Die angestrebten Ziele umfassen die Entwicklung eines dreiphasigen OBCs, der sowohl die Teillasteffizienz verbessert als auch den Ressourcenbedarf reduziert. Damit soll ein effizienter V2G-Betrieb ermöglicht werden, was jährlich mehrere zehntausend Tonnen CO2 einspart und das öffentliche Stromnetz bei seiner Transformation hin zu dezentraler Energienutzung unterstützt. BITES fördert somit eine nachhaltige Mobilität und unterstützt aktiv die Stabilität des Stromnetzes durch dezentrale Energiespeicherung, während gleichzeitig der Rohstoffeinsatz reduziert wird.
Die Kerninnovation von BITES ist die Verwendung monolithisch bidirektional sperrender GaN‑Schalter (MBDS). Im Gegensatz zu herkömmlichen MOSFET‑ oder IGBT‑Kombinationen können MBDS sowohl beide Spannungspolaritäten sperren als auch beide Strompolaritäten leiten. Diese Charakteristik ermöglicht die Umsetzung neuartiger leistungselektronischer Topologien. Darüber hinaus reduzieren die schnellen Schaltgeschwindigkeiten und der niedrige Einschaltwiderstand von GaN-Leistungshalbleitern die Schalt- und Leitverluste, wodurch hohe Effizienzen erreicht werden können. Aufgrund der geringen Schaltverluste können zudem hohe Schaltfrequenzen verwendet werden, wodurch die Größe der passiven Komponenten wie Transformator und Filterkondensatoren reduziert werden können und somit die Leistungsdichte gesteigert wird.
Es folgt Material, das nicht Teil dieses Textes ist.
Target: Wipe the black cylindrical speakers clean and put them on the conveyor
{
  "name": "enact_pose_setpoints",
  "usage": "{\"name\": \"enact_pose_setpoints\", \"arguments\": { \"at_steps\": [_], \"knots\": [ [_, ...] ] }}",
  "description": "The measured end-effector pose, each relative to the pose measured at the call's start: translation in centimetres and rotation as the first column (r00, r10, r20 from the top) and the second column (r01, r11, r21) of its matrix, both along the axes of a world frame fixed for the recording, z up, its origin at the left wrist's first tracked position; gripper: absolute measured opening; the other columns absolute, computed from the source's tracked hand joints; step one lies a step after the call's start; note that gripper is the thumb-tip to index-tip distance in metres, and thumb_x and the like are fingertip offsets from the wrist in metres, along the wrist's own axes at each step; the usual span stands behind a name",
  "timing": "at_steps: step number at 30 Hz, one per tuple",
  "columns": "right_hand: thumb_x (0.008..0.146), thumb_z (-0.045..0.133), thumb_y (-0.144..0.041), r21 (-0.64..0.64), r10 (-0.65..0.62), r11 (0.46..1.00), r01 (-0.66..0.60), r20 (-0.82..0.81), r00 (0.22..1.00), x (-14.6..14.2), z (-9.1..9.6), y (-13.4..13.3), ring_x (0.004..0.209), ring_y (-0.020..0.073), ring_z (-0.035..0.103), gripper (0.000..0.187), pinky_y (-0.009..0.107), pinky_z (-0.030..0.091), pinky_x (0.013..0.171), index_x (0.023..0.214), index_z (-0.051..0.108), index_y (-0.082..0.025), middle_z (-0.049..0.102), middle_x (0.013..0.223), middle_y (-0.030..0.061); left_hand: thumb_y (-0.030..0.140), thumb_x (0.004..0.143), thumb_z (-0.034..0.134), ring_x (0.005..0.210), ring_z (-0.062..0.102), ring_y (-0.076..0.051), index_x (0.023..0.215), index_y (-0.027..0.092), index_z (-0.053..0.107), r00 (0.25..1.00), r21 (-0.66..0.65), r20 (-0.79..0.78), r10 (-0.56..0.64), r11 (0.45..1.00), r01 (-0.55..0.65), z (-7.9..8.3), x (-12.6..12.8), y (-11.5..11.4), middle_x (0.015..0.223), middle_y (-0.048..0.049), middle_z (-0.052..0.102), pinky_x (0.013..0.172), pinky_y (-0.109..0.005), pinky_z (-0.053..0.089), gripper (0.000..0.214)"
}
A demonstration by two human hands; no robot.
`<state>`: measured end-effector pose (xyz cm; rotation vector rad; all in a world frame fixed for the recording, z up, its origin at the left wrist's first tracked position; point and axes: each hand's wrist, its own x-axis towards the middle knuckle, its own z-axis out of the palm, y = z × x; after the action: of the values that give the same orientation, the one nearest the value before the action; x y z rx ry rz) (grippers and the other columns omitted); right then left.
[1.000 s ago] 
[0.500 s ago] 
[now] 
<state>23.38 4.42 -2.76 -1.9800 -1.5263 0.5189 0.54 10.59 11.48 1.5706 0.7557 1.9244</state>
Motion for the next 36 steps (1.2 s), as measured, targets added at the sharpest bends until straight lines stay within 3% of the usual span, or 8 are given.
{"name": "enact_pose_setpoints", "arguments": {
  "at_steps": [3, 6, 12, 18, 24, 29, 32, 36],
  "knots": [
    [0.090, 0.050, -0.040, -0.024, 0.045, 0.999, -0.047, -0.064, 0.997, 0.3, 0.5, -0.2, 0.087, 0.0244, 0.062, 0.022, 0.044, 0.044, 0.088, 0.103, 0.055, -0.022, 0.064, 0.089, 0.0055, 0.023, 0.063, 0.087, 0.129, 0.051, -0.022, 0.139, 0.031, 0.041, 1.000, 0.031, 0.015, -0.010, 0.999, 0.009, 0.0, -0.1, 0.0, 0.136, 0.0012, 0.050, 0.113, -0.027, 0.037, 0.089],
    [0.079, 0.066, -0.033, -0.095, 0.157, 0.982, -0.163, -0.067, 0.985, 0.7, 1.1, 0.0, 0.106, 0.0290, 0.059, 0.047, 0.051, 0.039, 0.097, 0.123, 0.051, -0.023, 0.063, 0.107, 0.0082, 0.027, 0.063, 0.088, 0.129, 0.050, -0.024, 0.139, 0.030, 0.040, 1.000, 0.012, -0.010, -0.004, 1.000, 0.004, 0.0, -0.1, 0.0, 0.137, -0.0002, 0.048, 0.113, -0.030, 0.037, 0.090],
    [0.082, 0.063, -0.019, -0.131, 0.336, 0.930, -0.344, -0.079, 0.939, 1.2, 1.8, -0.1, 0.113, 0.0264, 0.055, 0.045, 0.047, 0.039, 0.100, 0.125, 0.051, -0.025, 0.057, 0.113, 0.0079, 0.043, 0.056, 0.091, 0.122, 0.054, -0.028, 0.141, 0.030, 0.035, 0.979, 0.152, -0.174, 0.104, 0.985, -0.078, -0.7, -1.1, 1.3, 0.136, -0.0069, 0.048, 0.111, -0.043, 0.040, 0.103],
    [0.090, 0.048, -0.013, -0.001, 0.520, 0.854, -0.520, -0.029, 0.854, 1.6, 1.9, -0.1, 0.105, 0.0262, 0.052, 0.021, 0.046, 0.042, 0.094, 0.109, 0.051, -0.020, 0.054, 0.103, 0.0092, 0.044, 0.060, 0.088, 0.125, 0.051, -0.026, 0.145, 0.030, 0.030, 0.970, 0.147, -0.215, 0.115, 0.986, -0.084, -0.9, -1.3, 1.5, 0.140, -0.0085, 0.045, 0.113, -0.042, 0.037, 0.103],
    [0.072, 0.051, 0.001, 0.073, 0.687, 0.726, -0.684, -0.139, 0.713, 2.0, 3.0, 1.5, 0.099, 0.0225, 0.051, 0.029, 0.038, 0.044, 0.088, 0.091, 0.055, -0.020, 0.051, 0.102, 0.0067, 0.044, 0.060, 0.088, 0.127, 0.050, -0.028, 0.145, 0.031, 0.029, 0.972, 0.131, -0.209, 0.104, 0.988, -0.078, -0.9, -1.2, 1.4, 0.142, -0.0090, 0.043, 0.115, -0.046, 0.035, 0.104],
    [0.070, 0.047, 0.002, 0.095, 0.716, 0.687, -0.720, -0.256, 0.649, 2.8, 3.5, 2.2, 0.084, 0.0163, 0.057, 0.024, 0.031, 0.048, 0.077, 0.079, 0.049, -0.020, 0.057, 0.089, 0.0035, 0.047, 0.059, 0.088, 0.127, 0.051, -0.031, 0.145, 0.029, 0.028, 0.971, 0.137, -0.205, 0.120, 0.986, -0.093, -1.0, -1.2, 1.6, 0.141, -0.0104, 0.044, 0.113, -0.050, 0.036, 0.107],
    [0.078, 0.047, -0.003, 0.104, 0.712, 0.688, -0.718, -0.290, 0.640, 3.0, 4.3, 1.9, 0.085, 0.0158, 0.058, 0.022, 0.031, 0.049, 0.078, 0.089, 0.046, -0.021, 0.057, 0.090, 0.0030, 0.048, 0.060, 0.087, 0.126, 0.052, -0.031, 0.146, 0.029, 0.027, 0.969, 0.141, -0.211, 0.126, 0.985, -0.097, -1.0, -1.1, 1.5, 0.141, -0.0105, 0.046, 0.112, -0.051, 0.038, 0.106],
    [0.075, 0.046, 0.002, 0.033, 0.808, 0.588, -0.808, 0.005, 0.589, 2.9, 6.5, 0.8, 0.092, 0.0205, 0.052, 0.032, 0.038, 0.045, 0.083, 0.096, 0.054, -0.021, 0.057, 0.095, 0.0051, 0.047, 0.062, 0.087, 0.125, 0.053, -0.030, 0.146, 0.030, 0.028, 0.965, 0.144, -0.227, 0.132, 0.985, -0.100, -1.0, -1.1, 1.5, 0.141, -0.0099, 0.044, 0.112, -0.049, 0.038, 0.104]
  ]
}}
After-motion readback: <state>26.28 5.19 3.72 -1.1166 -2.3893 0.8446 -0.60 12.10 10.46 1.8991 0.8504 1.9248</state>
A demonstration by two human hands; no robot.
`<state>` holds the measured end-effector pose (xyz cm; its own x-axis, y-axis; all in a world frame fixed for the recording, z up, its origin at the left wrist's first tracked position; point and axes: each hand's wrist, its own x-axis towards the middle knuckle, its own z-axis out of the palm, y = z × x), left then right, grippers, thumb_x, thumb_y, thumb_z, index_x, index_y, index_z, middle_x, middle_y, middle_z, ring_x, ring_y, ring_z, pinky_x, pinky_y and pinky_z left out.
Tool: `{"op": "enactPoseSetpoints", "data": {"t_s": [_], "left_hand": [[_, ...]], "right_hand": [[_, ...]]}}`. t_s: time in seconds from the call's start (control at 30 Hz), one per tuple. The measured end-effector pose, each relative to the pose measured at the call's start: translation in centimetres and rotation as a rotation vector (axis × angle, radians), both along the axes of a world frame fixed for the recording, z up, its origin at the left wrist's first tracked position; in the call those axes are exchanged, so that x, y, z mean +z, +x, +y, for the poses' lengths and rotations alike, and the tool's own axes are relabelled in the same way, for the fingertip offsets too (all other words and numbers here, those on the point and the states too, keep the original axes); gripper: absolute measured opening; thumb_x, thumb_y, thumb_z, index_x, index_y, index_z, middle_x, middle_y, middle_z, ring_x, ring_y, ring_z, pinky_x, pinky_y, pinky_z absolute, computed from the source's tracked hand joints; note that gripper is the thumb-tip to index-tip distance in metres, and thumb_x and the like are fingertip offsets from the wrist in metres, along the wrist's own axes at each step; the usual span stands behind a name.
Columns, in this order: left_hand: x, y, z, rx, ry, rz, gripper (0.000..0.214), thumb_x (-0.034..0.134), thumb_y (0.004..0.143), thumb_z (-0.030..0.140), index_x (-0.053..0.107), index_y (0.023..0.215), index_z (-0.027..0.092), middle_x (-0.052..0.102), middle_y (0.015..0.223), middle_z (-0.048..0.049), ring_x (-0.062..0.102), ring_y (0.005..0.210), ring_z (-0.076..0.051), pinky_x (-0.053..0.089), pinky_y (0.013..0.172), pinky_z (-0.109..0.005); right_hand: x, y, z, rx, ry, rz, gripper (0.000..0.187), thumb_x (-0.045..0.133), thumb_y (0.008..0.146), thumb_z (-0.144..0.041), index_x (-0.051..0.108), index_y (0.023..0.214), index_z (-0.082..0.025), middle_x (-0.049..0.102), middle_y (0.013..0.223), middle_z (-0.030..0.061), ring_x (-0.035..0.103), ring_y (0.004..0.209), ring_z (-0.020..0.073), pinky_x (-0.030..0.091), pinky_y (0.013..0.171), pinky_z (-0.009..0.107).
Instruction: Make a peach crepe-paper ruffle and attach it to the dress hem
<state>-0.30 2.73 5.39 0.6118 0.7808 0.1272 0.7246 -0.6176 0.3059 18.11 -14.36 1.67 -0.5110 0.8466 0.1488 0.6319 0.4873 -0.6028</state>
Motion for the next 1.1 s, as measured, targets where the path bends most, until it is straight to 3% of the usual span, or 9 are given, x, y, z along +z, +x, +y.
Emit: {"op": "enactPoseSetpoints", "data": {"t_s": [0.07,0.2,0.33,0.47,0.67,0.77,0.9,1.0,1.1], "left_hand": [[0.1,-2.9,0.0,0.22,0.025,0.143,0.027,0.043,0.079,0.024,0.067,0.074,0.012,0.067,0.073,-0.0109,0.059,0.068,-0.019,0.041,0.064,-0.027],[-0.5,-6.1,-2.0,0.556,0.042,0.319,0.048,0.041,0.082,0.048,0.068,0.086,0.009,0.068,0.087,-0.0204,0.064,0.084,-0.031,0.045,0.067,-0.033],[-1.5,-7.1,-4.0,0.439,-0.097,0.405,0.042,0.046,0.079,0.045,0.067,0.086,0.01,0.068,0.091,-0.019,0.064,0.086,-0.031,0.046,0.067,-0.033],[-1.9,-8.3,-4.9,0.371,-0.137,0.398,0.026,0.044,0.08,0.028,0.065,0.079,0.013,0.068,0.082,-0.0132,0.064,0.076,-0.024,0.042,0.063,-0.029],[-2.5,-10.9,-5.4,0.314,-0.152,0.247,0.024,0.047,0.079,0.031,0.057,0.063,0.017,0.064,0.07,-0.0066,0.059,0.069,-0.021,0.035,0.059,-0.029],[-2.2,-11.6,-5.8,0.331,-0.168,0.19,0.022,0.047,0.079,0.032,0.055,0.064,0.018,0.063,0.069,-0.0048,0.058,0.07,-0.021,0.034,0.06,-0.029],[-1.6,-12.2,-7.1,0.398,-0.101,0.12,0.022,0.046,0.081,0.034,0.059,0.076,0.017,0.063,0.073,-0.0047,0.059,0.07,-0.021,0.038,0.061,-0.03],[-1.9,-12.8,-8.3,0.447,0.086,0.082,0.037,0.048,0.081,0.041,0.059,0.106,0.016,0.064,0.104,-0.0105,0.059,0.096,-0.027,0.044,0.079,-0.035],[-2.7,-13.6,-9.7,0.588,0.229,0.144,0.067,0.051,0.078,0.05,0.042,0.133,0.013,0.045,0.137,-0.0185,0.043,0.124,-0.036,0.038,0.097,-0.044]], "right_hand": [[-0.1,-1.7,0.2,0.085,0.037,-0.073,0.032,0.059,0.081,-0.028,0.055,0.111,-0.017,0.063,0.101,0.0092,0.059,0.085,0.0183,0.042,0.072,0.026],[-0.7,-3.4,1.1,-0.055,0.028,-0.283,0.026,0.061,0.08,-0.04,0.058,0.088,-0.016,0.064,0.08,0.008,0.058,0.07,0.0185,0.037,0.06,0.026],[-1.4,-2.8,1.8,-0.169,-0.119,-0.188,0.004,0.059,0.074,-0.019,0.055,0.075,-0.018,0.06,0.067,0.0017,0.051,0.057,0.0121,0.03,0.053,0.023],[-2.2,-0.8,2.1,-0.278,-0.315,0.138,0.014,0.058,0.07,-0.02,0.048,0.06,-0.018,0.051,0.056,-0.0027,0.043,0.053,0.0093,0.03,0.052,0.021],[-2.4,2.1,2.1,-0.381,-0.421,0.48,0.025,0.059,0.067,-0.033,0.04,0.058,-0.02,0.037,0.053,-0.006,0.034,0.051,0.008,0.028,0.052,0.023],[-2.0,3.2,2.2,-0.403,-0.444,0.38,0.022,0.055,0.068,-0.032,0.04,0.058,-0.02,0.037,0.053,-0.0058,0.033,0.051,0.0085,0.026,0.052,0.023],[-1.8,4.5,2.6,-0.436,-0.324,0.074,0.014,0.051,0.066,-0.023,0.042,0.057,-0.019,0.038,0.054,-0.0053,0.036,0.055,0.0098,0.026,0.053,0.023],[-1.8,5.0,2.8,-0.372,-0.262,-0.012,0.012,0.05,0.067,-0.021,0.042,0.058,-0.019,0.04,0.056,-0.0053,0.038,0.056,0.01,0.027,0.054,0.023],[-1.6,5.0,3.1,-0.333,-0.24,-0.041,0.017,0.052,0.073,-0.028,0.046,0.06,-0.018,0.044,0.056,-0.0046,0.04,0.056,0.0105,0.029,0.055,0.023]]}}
Auf Basis der MBDS‑Technologie wird in BITES ein einstufiger OBC entwickelt. Die einzigartige Charakteristik der MBDS ermöglicht die praxisnahe Realisierung von Topologien, die trotz technischer Vorteile vor der Einführung von MBDS aufgrund des erhöhten Halbleiterbedarfs häufig als unwirtschaftlich eingestuft wurden.
In BITES werden die beiden traditionellen Stufen (PFC + DC‑DC‑Wandler) in einer gemeinsamen Stufe zusammengeführt, wodurch die Ressourceneffizienz und die Kosten drastisch gesenkt werden können.
Ein wesentliches Element des Lösungsansatzes ist die Entwicklung neuer Modulationsstrategien, wodurch die Effizienz des OBCs insbesondere im Teillastbereich optimiert werden soll. Die Modulationsstrategie bestimmt, wann welcher Leistungshalbleiter ein- bzw. ausgeschaltet wird, um die gewünschte Leistungsübertragung zu erreichen. Allerdings kann der gewünschte Leistungsfluss in der Regel auf verschiedenen Wegen erreicht werden, wodurch sich Freiheitsgrade ergeben, die Raum für zusätzliche Optimierungsziele geben. Die in BITES adressierten Modulationsstrategien minimieren beispielsweise ungewünschte Kreisströme und Blindleistung, wodurch die RMS‑Ströme in den Leistungshalbleitern und in den Transformatorwicklungen reduziert werden. Dies führt zu reduzierten Leitverlusten in diesen Komponenten. Gleichzeitig wird angestrebt, den weichschaltenden Arbeitsbereich der GaN-MBDS zu maximieren, um auch die Schaltverluste zu minimieren.
Abschließend werden die in BITES theoretisch erarbeiteten Konzepte auf einem eigens dafür entwickelten Labordemonstrator OBC experimentell validiert.